In this exercise you enable and use the Observability
function in Red Hat Advanced Cluster Management. You will configure observability, explore the built-in dashboards, enable custom alerts using Thanos Ruler and design custom dashboards for your own organizational needs.

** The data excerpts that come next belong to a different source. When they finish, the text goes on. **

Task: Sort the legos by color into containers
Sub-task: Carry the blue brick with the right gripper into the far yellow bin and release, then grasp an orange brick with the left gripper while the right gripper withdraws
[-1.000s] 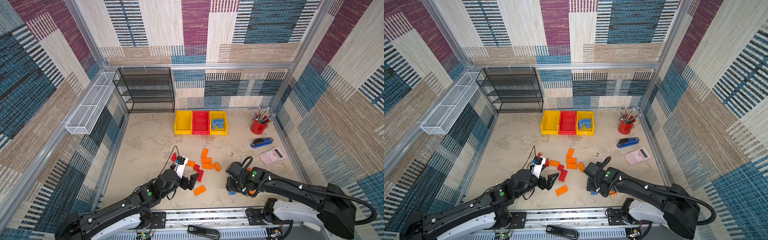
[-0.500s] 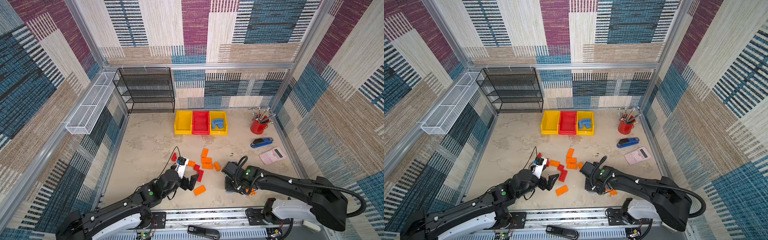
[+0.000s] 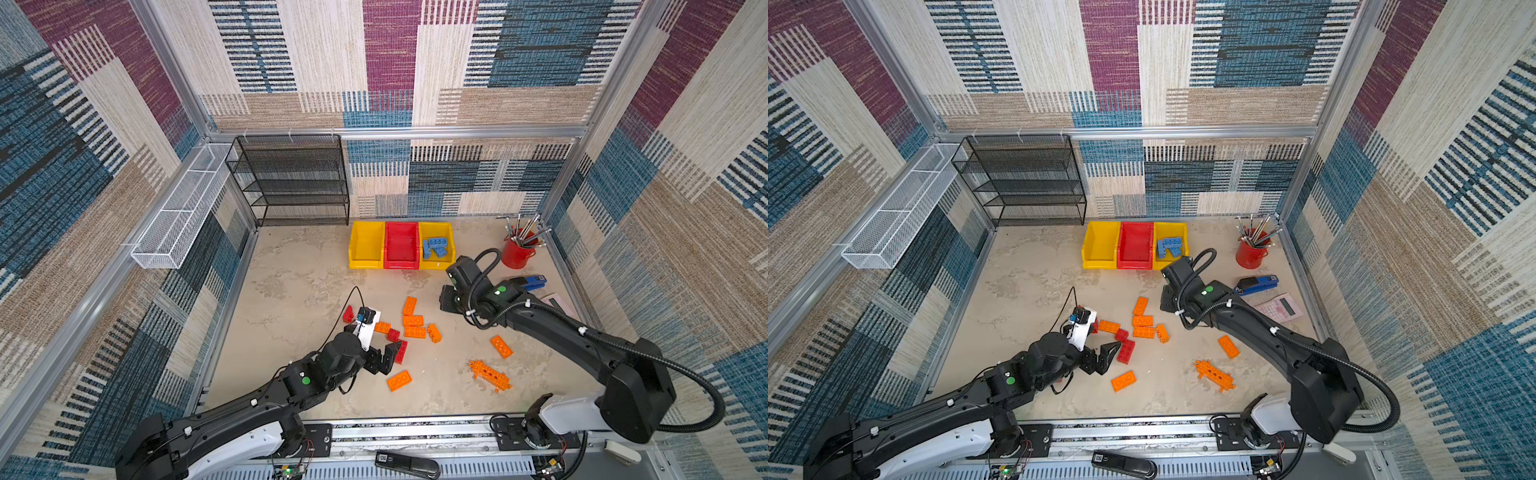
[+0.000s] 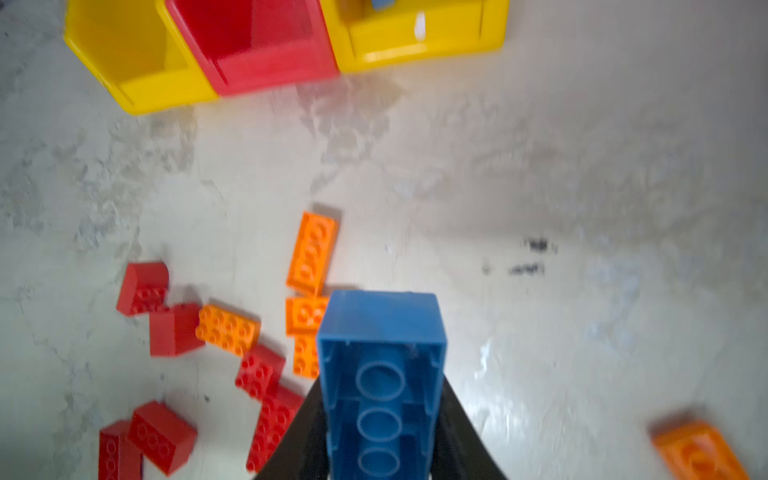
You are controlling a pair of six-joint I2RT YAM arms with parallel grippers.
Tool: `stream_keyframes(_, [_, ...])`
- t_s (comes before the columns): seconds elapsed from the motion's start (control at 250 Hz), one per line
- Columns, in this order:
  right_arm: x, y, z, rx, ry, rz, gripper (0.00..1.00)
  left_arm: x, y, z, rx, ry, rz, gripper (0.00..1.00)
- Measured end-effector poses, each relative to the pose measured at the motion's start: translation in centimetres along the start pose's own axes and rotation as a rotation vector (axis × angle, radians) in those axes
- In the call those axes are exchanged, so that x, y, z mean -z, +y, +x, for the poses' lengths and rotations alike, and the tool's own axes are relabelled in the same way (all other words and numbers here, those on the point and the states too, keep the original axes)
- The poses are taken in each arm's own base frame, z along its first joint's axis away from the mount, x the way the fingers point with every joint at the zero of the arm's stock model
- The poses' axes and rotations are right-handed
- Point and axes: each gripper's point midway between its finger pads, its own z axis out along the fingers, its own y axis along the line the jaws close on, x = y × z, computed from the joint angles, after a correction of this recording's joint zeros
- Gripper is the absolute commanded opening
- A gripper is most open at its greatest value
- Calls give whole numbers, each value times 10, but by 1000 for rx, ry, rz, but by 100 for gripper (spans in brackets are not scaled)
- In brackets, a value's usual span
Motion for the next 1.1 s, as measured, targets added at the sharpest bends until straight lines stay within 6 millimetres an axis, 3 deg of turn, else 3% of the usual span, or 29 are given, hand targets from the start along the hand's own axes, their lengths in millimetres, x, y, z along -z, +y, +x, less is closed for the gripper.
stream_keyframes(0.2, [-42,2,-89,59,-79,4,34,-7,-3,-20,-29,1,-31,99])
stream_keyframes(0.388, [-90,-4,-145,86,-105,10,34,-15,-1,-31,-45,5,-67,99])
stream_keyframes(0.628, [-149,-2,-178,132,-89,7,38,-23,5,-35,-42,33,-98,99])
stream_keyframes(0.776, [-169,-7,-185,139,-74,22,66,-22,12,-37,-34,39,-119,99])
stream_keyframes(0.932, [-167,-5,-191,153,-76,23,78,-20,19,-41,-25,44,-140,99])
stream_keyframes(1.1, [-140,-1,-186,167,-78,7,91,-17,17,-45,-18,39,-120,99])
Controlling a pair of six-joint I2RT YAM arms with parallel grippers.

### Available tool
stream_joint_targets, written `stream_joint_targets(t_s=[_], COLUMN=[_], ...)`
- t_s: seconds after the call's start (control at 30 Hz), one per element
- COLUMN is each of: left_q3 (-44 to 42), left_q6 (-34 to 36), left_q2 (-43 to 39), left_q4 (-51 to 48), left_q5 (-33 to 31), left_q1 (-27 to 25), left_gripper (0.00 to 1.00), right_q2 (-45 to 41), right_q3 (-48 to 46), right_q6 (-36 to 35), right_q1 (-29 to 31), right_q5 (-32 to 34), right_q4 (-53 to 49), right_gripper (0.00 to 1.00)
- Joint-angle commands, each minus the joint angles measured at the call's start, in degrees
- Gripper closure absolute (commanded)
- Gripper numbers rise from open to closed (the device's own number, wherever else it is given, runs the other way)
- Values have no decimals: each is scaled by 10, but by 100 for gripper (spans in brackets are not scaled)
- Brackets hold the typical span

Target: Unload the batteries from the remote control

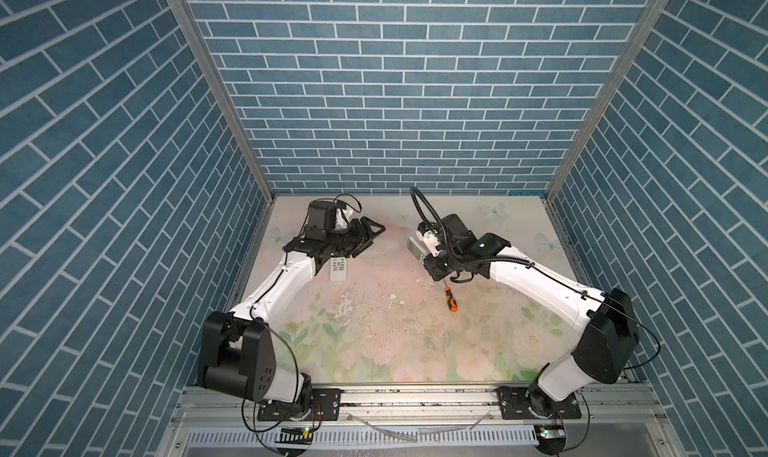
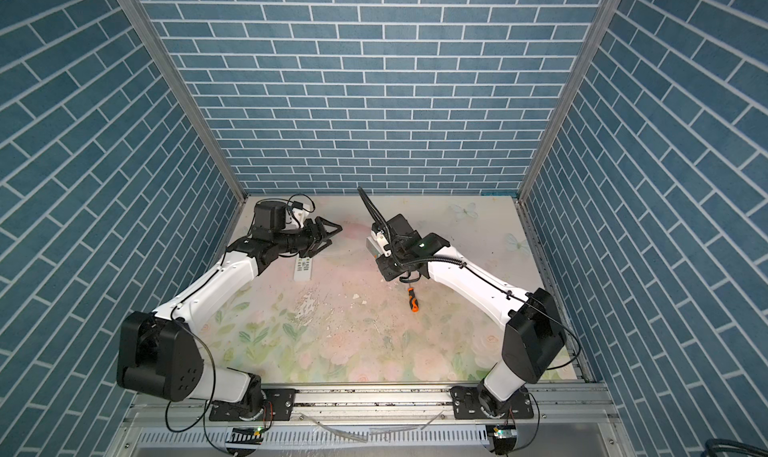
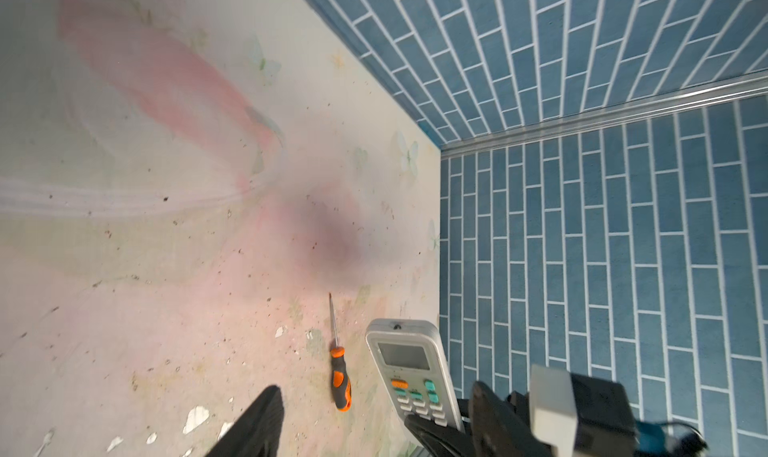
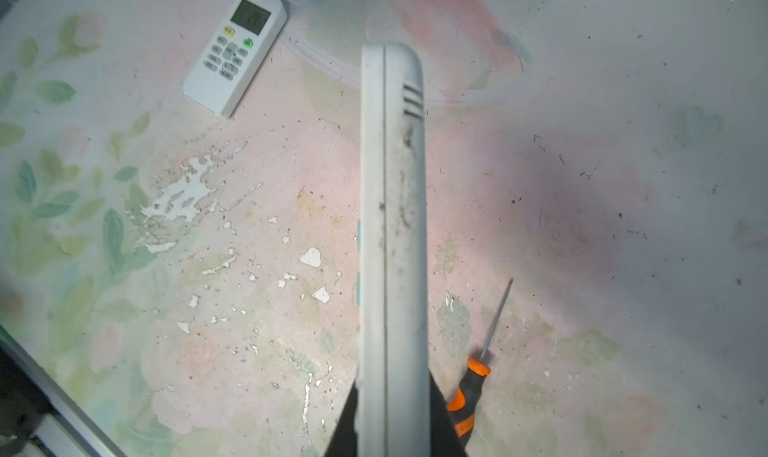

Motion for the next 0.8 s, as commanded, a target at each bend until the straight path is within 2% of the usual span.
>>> stream_joint_targets(t_s=[0.0, 0.27, 0.67, 0.77], left_q3=[22, 53, 20, 21], left_q6=[-5, -53, -93, -110], left_q2=[31, 58, 60, 66], left_q4=[-74, -89, -98, -96], left_q5=[40, 89, 116, 120], left_q1=[3, 2, -8, -9], left_gripper=[28, 30, 42, 42], right_q2=[15, 48, 73, 78], right_q3=[43, 66, 87, 90], right_q6=[-70, -126, -156, -161], right_q1=[39, 112, 139, 146], right_q5=[104, 192, 252, 267], right_q4=[-30, -31, 1, 15], right_gripper=[100, 100, 100, 100])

This part focuses on the Observability
addon deployment. In order to deploy the functionality, you have to obtain an object storage provider. For this deployment you will use minio. A PVC will be assigned to a minio pod which will create a bucket and export an S3 object storage endpoint. The endpoint's information and credentials are exported in a secret with the thanos-object-storage
name.
To create a namespace for the MCO operator
to run in, run the next commands on the hub cluster -
<hub> $ oc login -u <admin-user> -p <password> https://api.cluster.2222.sandbox.opentlc.com:6443
<hub> $ oc new-project open-cluster-management-observability
To create the minio
deployment run the next commands on the hub cluster -
<hub> $ git clone https://github.com/open-cluster-management/multicluster-observability-operator.git
<hub> $ oc apply -k multicluster-observability-operator/examples/minio/ -n open-cluster-management-observability
After running the command, a minio
deployment will be available. The S3 endpoint is now exported in the thanos-object-storage
secret.
<hub> $ oc extract secret/thanos-object-storage --to=- -n open-cluster-management-observability
# thanos.yaml
type: s3
config:
bucket: "thanos"
endpoint: "minio:9000"
insecure: true
access_key: "minio"
secret_key: "minio123"
To create an instance of Multi Cluster Obervability
, apply the next object to the open-cluster-management-observability
namespace on the hub cluster.
NOTE If you're not using an OpenShift cluster that's deployed on AWS, make sure to modify the StorageClass definition in the below YAML.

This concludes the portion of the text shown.